In other developments:

  • A mortar struck a popular market in northeastern Baghdad Monday, wounding three people.
  • Slain terror leader Abu Musab al-Zarqawi has been buried in an undisclosed location, the U.S. military and Iraqi government officials said Sunday. Al-Zarqawi's family had called for his body to be returned to Jordan for burial, but the government in Amman had refused because of the triple suicide bombing his al Qaeda in Iraq organization carried out in the country last year. Al-Zarqawi was killed June 7 in a U.S. air strike northeast of Baghdad.
  • Al Qaeda leader Osama bin Laden issued an Internet message Saturday addressing Islamist militants in Iraq and Somalia. Speaking to Iraqi fighters, he said in his fifth statement this year and his second in two days, that the Islamic community was depending on them.
  • A parked car bomb exploded at a popular outdoor market Saturday in a Shiite slum in Baghdad, killing at least 66 people and wounding nearly 100, authorities said.
  • Also Saturday, gunmen kidnapped a Sunni female member of parliament in a Shiite area of the capital, officials said. Lawmaker Tayseer Mashhadani was traveling from nearby Diyala province in a three-car convoy to attend a parliament session Sunday in Baghdad when her party was stopped by gunmen in the east of the city, officials said. The Iraqi Accordance Front, Iraq's largest Sunni Arab bloc in parliament, said it will stop attending the legislative meetings until Mashhadani is returned.
  • Investigators believe the U.S. soldiers suspected of raping an Iraqi woman, then killing her and members of her family plotted the attack for nearly a week, a U.S. military official said Saturday. The accused soldiers were from the same platoon as privates Kristian Menchaca and Thomas Turner, who were killed by insurgents. The military has said one and possibly both of the slain soldiers were tortured and beheaded.

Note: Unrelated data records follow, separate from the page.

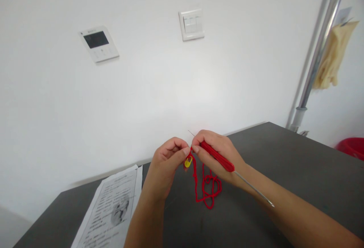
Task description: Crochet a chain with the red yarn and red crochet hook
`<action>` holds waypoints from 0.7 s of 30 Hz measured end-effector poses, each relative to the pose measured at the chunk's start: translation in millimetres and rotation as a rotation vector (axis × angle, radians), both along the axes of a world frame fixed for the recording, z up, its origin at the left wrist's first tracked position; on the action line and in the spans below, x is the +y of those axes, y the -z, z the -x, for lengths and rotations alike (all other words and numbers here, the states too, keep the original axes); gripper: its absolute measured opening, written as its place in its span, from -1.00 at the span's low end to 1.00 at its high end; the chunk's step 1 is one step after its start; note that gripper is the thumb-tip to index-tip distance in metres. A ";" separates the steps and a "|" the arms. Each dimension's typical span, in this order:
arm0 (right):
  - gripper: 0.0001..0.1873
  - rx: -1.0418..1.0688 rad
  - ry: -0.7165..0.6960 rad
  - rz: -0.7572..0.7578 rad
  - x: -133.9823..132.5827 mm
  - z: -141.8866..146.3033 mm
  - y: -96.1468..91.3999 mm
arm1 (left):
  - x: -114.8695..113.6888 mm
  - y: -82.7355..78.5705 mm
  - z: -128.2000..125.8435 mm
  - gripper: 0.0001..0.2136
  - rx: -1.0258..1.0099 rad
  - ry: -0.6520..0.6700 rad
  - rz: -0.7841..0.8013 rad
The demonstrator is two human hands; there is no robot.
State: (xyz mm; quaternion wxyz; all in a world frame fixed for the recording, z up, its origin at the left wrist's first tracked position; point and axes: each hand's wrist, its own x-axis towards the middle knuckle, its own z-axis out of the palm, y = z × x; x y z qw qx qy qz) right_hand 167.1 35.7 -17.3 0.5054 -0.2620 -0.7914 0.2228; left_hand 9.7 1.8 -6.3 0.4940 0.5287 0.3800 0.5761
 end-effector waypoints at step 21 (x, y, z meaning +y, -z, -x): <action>-0.81 0.153 -0.214 0.258 0.5 4.2 6.6 | 0.5 -2.3 -0.2 -0.76 -0.074 -0.139 -0.016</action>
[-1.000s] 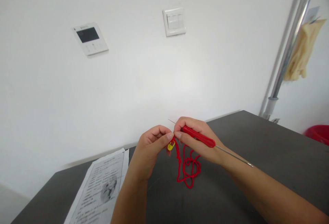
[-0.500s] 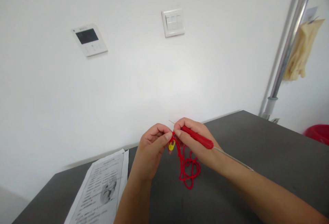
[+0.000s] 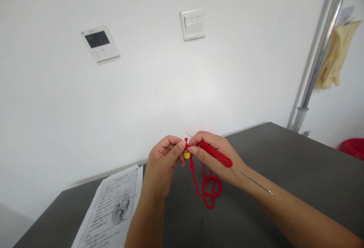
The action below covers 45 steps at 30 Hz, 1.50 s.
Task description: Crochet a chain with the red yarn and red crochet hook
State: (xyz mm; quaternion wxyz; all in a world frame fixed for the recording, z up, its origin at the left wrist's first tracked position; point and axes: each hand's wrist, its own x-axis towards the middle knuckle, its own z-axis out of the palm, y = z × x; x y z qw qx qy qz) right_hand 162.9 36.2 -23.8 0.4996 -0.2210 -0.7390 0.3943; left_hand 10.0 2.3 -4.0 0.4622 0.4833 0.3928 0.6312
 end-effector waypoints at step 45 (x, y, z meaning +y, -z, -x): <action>-0.82 -0.032 -0.041 0.239 4.5 -5.6 -3.0 | 0.5 -1.0 2.3 -0.84 0.056 0.042 0.042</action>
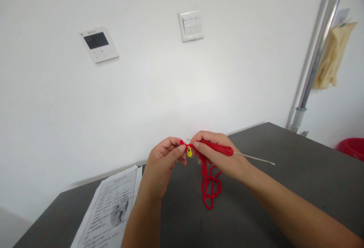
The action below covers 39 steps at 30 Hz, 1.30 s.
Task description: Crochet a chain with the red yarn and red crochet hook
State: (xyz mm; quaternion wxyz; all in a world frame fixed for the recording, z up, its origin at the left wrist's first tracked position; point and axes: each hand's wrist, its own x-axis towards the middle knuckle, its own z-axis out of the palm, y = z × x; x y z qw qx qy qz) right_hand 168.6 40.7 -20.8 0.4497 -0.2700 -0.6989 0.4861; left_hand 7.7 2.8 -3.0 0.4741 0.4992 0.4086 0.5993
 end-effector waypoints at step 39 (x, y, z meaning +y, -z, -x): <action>-0.58 0.030 -0.173 0.002 18.6 -16.4 -1.2 | 1.6 0.0 7.0 -0.86 -0.049 -0.059 -0.009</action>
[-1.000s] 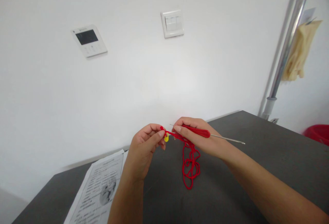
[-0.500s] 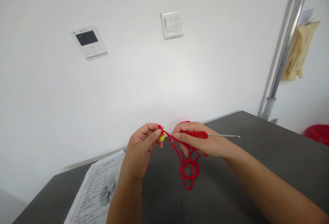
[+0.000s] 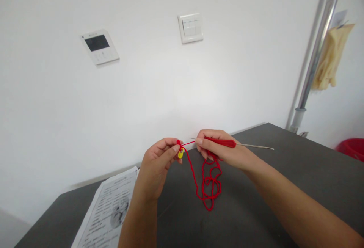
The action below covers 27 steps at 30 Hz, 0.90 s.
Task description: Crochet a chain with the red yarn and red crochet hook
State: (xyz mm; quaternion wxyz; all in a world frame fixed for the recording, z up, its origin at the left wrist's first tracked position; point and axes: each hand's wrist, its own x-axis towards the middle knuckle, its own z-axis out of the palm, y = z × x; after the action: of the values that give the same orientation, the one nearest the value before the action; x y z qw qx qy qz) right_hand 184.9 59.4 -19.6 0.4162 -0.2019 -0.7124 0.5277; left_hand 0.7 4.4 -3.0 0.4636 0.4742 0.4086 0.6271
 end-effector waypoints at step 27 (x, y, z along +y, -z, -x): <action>-0.71 0.690 -0.002 0.356 -9.4 29.2 6.9 | 1.8 6.1 -15.8 -0.77 -0.054 0.259 0.124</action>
State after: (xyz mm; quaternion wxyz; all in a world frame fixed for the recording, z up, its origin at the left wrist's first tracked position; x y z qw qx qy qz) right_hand 155.7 49.9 -26.5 0.5896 -0.0809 -0.4280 0.6802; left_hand 16.5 6.2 -9.2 0.5799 0.4763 0.3692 0.5482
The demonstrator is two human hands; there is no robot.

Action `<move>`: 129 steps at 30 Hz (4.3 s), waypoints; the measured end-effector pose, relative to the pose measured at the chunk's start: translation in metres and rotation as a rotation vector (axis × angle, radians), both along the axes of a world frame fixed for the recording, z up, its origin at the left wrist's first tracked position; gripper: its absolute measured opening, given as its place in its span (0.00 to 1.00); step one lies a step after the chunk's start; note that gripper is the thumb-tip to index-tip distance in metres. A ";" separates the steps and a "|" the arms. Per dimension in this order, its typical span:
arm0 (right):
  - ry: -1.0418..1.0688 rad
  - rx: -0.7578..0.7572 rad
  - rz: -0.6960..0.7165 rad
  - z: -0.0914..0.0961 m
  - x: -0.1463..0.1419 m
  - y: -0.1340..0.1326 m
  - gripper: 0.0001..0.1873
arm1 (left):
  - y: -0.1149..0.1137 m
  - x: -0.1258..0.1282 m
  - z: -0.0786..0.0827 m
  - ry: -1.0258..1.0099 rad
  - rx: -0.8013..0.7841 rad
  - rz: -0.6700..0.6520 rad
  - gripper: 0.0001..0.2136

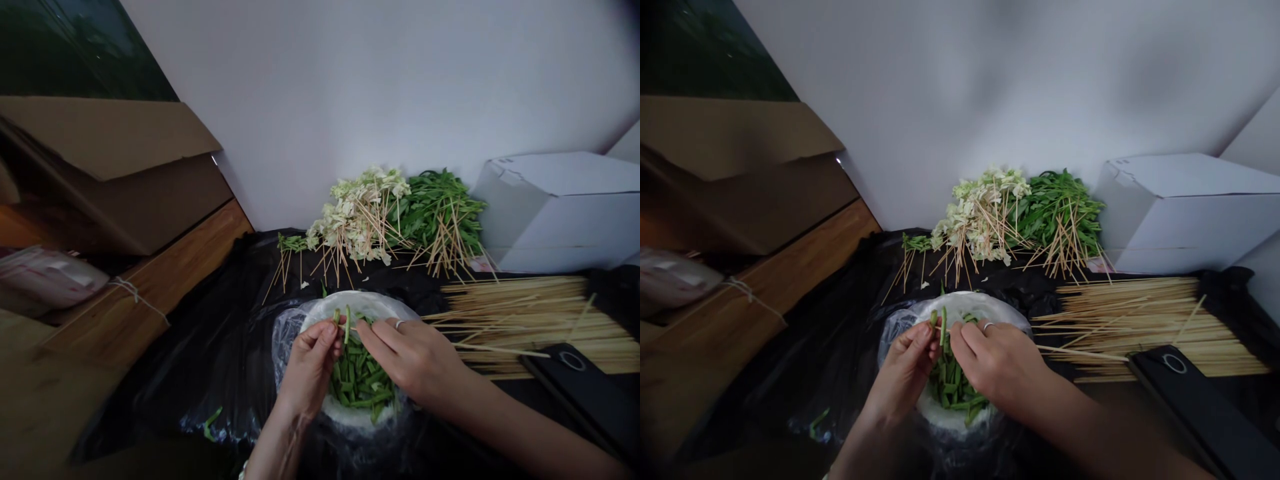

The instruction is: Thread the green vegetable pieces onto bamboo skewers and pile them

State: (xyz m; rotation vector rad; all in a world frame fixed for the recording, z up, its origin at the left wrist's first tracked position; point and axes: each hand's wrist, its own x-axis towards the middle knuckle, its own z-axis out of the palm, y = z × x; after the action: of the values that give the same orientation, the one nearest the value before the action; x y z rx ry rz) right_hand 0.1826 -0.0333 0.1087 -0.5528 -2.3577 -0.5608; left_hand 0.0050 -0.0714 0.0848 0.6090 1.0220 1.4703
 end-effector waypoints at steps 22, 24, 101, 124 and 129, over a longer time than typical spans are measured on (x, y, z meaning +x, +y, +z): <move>0.036 0.008 -0.066 -0.001 0.010 0.010 0.16 | 0.024 -0.016 -0.045 1.619 0.262 -0.222 0.16; 0.035 0.016 -0.061 -0.001 0.009 0.010 0.16 | 0.030 -0.014 -0.049 1.629 0.254 -0.235 0.15; 0.055 0.018 0.008 0.006 0.006 0.000 0.15 | 0.007 -0.025 0.000 0.058 0.069 -0.121 0.12; 0.037 0.014 -0.059 0.005 0.011 0.005 0.15 | 0.014 -0.034 -0.022 1.016 0.346 -0.286 0.07; 0.074 -0.086 -0.054 0.001 0.011 0.009 0.16 | 0.012 -0.031 -0.012 0.368 0.074 -0.219 0.09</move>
State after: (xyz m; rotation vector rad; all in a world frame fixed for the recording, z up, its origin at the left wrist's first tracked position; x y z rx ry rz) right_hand 0.1935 -0.0238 0.1095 -0.6669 -2.3108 -0.4576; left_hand -0.0263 -0.0591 0.0724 1.0392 1.1431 1.2313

    Monday's market attack underscored the increasing danger facing coalition forces in predominantly Shiite southern Iraq, which has been relatively quiet during a more than three-year-old Sunni-led insurgency but has seen an increase in attacks in recent months.

    A self-styled Shiite Muslim insurgent group has pledged to fight American, British and other coalition forces but to spare Iraqi civilians and soldiers.

    "We have been patient enough and we have given the political process a chance," the Islamic Resistance in Iraq — Abbas Brigades said in a videotape aired Sunday by a Lebanese TV station.

    Also Monday, people in the Sunni neighborhood of Azamiyah in northern Baghdad ventured back out onto the streets a day after fierce clashes between Iraqi soldiers and gunmen. The clashes broke out after attackers fired nine rockets, some of which landed near the country's most revered Sunni shrine, the Grand Imam Abu Hanifa mosque, and lasted about three hours, witnesses said.